▶ _What you have to do_:
Search the records for the string "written" and return each line that has it.

==== Supplied data

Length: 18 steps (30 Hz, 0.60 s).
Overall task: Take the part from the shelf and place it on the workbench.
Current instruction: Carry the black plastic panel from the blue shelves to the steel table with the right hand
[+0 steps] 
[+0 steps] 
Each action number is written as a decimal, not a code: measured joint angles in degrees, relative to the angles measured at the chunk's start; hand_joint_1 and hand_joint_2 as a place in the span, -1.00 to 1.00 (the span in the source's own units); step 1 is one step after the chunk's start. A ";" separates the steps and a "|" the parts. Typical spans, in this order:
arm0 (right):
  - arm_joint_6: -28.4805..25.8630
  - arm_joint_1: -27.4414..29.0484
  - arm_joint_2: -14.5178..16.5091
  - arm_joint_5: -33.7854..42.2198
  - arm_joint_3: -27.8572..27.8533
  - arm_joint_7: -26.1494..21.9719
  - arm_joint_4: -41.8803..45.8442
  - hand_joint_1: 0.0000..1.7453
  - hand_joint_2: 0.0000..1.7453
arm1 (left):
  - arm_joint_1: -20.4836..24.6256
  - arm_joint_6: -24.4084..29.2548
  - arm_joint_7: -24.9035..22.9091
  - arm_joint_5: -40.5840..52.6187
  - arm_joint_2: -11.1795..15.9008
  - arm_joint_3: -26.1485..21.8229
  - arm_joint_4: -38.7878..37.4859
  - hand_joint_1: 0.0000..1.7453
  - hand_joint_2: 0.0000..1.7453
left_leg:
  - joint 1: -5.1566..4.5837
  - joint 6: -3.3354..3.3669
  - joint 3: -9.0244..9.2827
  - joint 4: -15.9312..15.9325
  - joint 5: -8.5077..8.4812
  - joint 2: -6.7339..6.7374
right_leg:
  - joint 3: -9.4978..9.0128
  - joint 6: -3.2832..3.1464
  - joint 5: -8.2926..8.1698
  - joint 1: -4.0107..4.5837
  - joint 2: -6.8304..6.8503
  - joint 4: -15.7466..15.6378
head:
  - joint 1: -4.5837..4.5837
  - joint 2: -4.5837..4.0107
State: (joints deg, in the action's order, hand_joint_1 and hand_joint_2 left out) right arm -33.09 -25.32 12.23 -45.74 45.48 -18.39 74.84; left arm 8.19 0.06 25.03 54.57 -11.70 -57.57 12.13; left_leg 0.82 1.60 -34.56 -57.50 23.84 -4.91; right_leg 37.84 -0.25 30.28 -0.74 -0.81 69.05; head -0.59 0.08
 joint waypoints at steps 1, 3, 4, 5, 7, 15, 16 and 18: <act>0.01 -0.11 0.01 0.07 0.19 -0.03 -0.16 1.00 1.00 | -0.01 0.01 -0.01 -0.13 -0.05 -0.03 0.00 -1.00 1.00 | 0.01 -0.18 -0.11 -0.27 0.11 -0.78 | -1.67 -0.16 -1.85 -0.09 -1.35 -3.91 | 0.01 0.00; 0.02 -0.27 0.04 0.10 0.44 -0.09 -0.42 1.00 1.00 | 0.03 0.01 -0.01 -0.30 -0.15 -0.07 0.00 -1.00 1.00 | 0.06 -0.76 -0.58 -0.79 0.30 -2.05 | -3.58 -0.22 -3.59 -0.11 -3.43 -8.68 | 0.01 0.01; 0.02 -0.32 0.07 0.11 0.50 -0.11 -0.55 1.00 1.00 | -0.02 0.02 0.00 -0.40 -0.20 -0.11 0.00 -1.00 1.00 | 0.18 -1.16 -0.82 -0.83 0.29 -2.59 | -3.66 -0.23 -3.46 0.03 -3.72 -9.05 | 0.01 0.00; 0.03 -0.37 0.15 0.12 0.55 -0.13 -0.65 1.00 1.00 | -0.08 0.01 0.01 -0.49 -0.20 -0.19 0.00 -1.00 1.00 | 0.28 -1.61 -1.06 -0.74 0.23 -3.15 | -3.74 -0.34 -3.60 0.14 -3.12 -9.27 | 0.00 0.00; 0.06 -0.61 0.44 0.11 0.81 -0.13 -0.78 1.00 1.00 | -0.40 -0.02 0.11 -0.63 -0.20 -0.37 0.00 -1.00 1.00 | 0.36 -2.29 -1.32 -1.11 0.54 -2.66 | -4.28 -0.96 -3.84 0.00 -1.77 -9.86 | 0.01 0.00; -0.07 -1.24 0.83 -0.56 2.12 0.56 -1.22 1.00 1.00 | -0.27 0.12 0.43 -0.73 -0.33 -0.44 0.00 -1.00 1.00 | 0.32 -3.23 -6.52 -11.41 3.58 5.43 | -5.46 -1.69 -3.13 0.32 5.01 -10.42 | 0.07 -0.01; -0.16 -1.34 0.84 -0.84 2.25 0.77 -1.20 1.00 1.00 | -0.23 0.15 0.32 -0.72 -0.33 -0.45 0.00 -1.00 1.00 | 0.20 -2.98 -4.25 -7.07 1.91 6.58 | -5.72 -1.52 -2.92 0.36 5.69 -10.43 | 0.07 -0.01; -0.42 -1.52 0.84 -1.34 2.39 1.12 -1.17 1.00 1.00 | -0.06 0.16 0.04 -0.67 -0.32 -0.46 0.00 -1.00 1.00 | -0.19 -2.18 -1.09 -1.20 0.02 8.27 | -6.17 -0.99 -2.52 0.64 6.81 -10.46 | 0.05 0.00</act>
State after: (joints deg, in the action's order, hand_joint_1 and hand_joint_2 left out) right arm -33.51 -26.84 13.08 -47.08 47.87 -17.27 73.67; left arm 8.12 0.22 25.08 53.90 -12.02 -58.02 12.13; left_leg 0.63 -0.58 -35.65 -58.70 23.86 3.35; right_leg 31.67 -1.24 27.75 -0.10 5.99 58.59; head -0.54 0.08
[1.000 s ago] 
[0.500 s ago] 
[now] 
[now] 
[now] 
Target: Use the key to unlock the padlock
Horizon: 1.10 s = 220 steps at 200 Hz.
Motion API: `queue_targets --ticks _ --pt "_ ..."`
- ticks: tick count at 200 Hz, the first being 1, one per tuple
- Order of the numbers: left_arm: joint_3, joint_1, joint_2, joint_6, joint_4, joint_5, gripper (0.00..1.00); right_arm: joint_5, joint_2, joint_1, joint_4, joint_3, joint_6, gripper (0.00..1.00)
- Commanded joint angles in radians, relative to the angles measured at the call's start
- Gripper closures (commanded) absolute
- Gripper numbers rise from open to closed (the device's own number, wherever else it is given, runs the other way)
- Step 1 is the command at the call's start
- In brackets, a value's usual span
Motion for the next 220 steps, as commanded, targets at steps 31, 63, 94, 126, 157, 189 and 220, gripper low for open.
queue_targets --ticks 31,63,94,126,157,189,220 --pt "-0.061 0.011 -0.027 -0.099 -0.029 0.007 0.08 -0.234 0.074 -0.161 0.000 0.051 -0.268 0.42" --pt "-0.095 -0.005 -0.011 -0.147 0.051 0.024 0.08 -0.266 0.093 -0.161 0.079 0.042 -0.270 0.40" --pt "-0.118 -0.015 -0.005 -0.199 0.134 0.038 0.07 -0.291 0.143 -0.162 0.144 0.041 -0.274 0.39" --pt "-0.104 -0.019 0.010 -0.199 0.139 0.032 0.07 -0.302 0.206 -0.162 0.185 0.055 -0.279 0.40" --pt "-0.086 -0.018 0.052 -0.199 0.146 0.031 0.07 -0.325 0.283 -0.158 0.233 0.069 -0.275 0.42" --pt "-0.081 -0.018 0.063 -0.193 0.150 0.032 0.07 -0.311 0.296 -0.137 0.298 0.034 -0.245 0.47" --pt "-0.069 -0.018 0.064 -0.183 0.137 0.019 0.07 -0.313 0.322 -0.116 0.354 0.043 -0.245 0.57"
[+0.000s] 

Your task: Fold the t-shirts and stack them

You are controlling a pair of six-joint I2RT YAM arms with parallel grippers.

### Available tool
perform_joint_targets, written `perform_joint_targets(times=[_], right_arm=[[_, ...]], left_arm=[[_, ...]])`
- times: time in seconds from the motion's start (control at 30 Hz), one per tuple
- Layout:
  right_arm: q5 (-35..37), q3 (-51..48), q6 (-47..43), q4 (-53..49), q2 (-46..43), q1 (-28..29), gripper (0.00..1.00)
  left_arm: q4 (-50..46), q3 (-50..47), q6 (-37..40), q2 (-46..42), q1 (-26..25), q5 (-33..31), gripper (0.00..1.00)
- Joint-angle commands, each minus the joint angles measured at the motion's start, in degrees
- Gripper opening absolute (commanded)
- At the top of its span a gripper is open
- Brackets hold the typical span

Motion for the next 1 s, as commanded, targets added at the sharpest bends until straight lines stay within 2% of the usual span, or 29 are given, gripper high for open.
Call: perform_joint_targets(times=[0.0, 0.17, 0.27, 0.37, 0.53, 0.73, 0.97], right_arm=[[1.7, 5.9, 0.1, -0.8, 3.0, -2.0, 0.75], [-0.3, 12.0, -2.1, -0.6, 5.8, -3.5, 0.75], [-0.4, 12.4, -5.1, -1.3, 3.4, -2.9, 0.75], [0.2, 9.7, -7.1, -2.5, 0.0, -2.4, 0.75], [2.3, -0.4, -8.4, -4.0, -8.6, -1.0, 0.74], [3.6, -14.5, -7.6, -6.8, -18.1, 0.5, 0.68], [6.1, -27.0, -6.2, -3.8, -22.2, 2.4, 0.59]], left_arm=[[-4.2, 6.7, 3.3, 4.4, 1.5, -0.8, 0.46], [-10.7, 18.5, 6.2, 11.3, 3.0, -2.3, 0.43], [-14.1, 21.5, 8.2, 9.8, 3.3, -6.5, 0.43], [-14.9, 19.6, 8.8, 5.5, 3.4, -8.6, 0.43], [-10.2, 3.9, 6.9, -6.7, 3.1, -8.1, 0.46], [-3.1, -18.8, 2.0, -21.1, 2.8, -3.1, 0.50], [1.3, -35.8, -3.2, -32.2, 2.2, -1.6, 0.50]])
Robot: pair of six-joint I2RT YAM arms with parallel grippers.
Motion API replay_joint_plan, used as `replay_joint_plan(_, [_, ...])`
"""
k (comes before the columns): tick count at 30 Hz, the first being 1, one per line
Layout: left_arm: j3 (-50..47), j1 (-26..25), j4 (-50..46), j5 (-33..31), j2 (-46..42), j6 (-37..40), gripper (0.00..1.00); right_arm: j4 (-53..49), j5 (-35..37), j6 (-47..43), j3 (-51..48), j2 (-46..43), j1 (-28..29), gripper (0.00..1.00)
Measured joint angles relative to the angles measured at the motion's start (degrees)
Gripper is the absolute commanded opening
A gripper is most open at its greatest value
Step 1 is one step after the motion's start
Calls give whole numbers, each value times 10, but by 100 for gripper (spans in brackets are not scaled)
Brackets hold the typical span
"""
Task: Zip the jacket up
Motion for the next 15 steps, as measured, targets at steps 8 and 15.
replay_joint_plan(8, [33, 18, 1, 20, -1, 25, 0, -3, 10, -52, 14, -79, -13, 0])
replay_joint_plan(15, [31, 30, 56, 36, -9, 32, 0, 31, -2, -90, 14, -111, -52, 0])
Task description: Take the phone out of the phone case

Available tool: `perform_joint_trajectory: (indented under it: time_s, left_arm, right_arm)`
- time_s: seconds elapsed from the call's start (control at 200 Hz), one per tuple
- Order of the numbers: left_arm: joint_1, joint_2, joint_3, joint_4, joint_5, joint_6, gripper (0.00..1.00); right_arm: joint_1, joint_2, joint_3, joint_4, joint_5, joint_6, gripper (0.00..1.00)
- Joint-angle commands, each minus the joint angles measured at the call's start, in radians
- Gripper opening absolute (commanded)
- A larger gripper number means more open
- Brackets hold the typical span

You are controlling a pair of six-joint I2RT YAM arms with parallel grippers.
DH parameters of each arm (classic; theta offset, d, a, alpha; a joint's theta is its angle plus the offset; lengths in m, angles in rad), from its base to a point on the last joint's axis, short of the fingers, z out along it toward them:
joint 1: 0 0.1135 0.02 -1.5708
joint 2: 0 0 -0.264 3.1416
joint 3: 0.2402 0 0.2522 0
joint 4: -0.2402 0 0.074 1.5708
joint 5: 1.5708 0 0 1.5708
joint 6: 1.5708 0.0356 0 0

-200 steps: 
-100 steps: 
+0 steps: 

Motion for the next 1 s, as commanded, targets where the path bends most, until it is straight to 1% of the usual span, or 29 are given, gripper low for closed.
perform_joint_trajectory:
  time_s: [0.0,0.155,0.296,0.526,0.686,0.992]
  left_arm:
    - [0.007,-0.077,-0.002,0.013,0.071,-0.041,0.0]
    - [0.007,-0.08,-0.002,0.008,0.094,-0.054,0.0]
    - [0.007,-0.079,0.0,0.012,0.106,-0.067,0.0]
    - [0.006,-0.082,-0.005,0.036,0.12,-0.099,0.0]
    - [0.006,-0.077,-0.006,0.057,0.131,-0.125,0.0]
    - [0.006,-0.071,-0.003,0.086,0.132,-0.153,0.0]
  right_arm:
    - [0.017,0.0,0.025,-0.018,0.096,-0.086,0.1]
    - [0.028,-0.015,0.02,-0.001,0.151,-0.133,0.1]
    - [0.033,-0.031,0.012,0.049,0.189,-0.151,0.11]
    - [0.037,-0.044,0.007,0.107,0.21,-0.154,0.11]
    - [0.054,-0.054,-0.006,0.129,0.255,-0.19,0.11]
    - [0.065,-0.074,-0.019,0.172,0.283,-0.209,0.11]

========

▶ _Exercise answer_:
Each action number is written as a decimal, not a code: measured joint angles in degrees, relative to the angles measured at the chunk's start; hand_joint_1 and hand_joint_2 as a place in the span, -1.00 to 1.00 (the span in the source's own units); step 1 is one step after the chunk's start. A ";" separates the steps and a "|" the parts. Typical spans, in this order:
perform_joint_targets, written `perform_joint_targets(times=[_], right_arm=[[_, ...]], left_arm=[[_, ...]])`

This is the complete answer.